Assignment → Line by line, copy out the entries exactly and leave the pictures behind.
╭─ Extracted data
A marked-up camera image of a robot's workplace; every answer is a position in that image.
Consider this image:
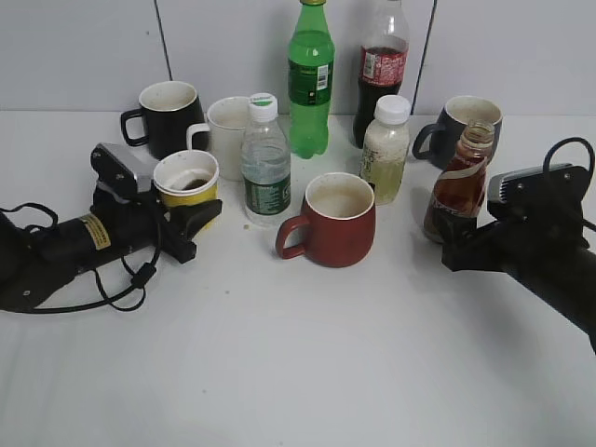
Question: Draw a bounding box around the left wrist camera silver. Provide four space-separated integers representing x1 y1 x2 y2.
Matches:
90 142 153 204

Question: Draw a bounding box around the dark blue ceramic mug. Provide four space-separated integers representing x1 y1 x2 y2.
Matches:
412 95 503 169

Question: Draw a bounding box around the clear water bottle green label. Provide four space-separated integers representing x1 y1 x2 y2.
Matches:
240 92 291 227

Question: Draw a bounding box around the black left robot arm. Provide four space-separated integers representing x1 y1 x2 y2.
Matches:
1 187 223 315

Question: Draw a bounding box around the coffee bottle brown liquid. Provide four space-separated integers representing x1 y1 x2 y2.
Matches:
423 120 494 244

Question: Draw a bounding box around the red ceramic mug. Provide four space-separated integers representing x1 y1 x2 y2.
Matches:
275 172 376 268

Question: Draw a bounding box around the black right camera cable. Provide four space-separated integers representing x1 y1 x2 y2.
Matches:
542 136 596 171

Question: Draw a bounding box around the green soda bottle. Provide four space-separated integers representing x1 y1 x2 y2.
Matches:
288 1 335 159

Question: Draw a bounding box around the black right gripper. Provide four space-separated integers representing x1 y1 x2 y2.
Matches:
440 168 589 272

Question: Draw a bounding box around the pale juice bottle white cap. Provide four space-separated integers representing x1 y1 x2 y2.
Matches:
359 95 411 206

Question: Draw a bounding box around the black ceramic mug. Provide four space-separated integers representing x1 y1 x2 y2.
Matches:
120 81 205 160

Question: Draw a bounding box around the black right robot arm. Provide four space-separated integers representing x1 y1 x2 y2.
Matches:
433 163 595 339

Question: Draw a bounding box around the cola bottle red label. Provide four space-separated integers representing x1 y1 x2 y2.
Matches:
353 1 410 148

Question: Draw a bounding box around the yellow paper cup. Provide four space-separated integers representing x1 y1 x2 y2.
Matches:
153 150 220 209

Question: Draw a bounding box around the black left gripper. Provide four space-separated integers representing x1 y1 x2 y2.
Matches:
55 183 224 271

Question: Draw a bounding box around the white ceramic mug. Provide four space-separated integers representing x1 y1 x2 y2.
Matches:
186 96 250 182
╰─
Task output →
A marked-up camera image of a robot's workplace; every answer is a position in that image.
Consider this image:
Question: Draw a bounding box around the left wrist camera silver. Provide four space-separated integers representing x1 y1 x2 y2.
Matches:
90 142 153 204

Question: Draw a bounding box around the dark blue ceramic mug. Provide four space-separated integers representing x1 y1 x2 y2.
Matches:
412 95 503 169

Question: Draw a bounding box around the clear water bottle green label. Provide four space-separated integers representing x1 y1 x2 y2.
Matches:
240 92 291 227

Question: Draw a bounding box around the black left robot arm. Provide four space-separated integers representing x1 y1 x2 y2.
Matches:
1 187 223 315

Question: Draw a bounding box around the coffee bottle brown liquid. Provide four space-separated integers representing x1 y1 x2 y2.
Matches:
423 120 494 244

Question: Draw a bounding box around the red ceramic mug. Provide four space-separated integers representing x1 y1 x2 y2.
Matches:
275 172 376 268

Question: Draw a bounding box around the black right camera cable. Provide four space-separated integers representing x1 y1 x2 y2.
Matches:
542 136 596 171

Question: Draw a bounding box around the green soda bottle. Provide four space-separated integers representing x1 y1 x2 y2.
Matches:
288 1 335 159

Question: Draw a bounding box around the black right gripper. Provide four space-separated integers representing x1 y1 x2 y2.
Matches:
440 168 589 272

Question: Draw a bounding box around the pale juice bottle white cap. Provide four space-separated integers representing x1 y1 x2 y2.
Matches:
359 95 411 206

Question: Draw a bounding box around the black ceramic mug. Provide four space-separated integers representing x1 y1 x2 y2.
Matches:
120 81 205 160

Question: Draw a bounding box around the black right robot arm. Provide four space-separated integers representing x1 y1 x2 y2.
Matches:
433 163 595 339

Question: Draw a bounding box around the cola bottle red label. Provide four space-separated integers representing x1 y1 x2 y2.
Matches:
353 1 410 148

Question: Draw a bounding box around the yellow paper cup. Provide four space-separated integers representing x1 y1 x2 y2.
Matches:
153 150 220 209

Question: Draw a bounding box around the black left gripper. Provide four space-separated integers representing x1 y1 x2 y2.
Matches:
55 183 224 271

Question: Draw a bounding box around the white ceramic mug. Provide four space-separated integers representing x1 y1 x2 y2.
Matches:
186 96 250 182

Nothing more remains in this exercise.